The Morrison government have no plan to fix insecure work in this country. They have no plan to deliver good, secure jobs that pay enough for workers to afford the rising cost of living. They have no plan to ensure working families can make ends meet. Instead, they come to this place totally divided, unable to decide which way is up on any given day, let alone how to move forward. This government still have another week left in parliament for this year, so they still have a chance to come back here and tell us exactly how they plan to fix the crisis of insecure work, how they plan to fix the flat wages that Australians have been suffering under eight years of this government. How do they plan to deal with rising petrol prices? How do they plan to deal with getting wages moving? I encourage the government to come back to us next week with that plan.
But on our side of the chamber, Labor will not be holding our breath, because the last eight years have shown us that this government does not have any plans to help workers in this country. In fact, this government has admitted, famously, that low wages growth is a deliberate design feature of its economic plan, and has spent the last eight years trying to weaken the power of working people, stopping them from fighting for fair wages, keeping them in insecure jobs, making it harder for workers to actually stand up for themselves and demand better.

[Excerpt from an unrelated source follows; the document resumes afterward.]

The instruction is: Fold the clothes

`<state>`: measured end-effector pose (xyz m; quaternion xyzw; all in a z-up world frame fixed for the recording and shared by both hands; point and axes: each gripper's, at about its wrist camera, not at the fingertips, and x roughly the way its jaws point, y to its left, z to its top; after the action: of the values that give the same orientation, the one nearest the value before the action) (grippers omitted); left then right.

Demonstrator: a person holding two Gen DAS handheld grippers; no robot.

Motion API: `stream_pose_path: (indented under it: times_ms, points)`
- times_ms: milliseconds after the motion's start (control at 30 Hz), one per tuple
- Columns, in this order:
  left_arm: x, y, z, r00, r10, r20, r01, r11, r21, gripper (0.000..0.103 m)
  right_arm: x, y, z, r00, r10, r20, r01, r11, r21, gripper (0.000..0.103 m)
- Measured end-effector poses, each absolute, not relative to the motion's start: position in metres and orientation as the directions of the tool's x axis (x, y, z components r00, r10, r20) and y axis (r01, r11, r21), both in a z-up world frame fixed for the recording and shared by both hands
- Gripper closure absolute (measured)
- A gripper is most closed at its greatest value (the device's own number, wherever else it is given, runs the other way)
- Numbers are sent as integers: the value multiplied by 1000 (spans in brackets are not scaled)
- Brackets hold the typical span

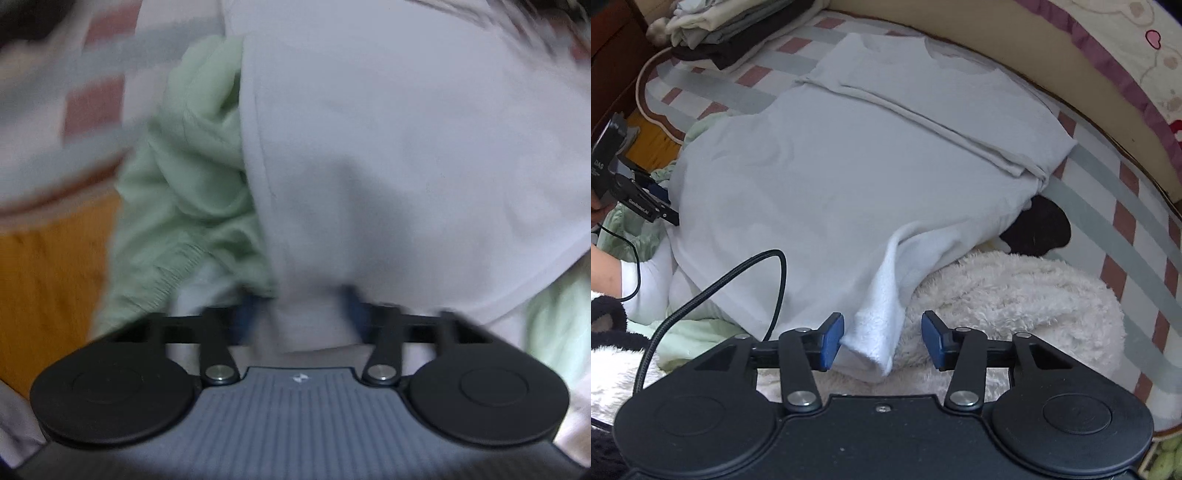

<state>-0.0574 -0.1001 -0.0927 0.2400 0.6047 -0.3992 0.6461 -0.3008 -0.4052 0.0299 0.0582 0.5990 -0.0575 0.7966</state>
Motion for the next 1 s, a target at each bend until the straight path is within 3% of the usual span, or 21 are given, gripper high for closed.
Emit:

But working people in this country are fighting back. They are not taking the complete lack of action from this government lying down. They are joining their unions and taking a stand every single day, standing together and fighting for decent wages and better working conditions. In the last week or so, we have seen that in many workplaces across the country. I give a particular shout out to the workers at Country Road Group—low-paid women workers, many of them casual, who decided to stand up and win proper pay rises and fairer conditions, with no thanks to the Morrison government. Workers have taken it upon themselves to fight against low wages and job insecurity. Labor are on their side, because an Albanese Labor government will deliver a plan for more job security and better pay for working Australians. We will legislate same job, same pay, and we will make sure that there is a proper pathway for casual working into jobs that are permanent and more secure. Labor is always on the side of working people, and a Labor government will always put good, secure jobs at the heart of everything we do. There is no future for this country if we do not have a plan for good, secure jobs, and there is no plan for good, secure jobs under the Morrison government.